Por fim, o índio precisa ouvir o Evangelho e crer em Jesus
Cristo para ser salvo. Mas, “como crerão naquele de quem nada ouviram? E como
ouvirão, se não há quem pregue? E como pregarão, se não forem enviados?”.
Aqui, então, nos deparamos com uma dupla responsabilidade:
1. A responsabilidade de alguém querer ser enviado, de alguém se dispor e
dizer: Senhor, eis-me aqui, envia-me a mim; 2. A responsabilidade da Igreja
enviar esta pessoa e ser responsável por lhe manter no campo missionário onde
ela poderá ir até esses índios e esses povos não alcançados, para cumprir a
finalidade bíblica da Igreja: tornar-se formosa pelo anúncio das Boas Novas.
Uma oura questão, ainda mais complexa envolve agora o debate
entre calvinistas e arminianos: O que faz então esses índios crerem nessa
pregação? É a sua própria vontade livre (arminianos) ou eles só crerão se o
Senhor lhes conceder o dom da fé (calvinistas)?

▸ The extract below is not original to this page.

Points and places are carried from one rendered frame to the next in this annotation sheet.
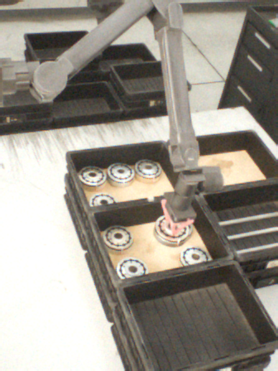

Esse é um debate que ficará para outro artigo, em outro
momento.
Que Deus lhe abençoe e que a chama do Evangelho arda em seu
coração de tal maneira que outras vidas sejam incendiadas pela sua vida que
honra e proclama o Evangelho de Cristo.
Bibliografias
BETANIA, Marta. O ÍNDIO E A NATUREZA HUMANA. 17 de
dezembro de 2009. Disponível em: http://vidalight.blogspot.com.br/2009/12/o-indio-e-natureza-humana.html.
Acesso em 07 jul 2015.
PAIM, Paulo. CÂMARA DOS
DEPUTADOS - DETAQ. Sessão: 005.2.54.N. 16/04/2012. Disponível em: http://www.camara.gov.br/internet/sitaqweb/TextoHTML.asp?etapa=3&nuSessao=005.2.54.N&nuQuarto=33&nuOrador=2&nuInsercao=0&dtHorarioQuarto=13:03&sgFaseSessao=HO%20%20%20%20%20%20%20%20&Data=16/04/2012&txApelido=PAULO%20PAIM&txEtapa=Com%20reda%C3%A7%C3%A3o%20final.
Acesso em: 07 jun 2015.
[1]
Calvinista. Aqui, especificamente, o termo é utilizado de forma restrita para se
referir àqueles que creem na doutrina bíblica da predestinação.
[2]
Arminianos. Aqui, especificamente, o termo é utilizado de forma restrita para
se referir àqueles que creem na existência da livre agência (liberdade de
escolha no que se refere as coisas espirituais).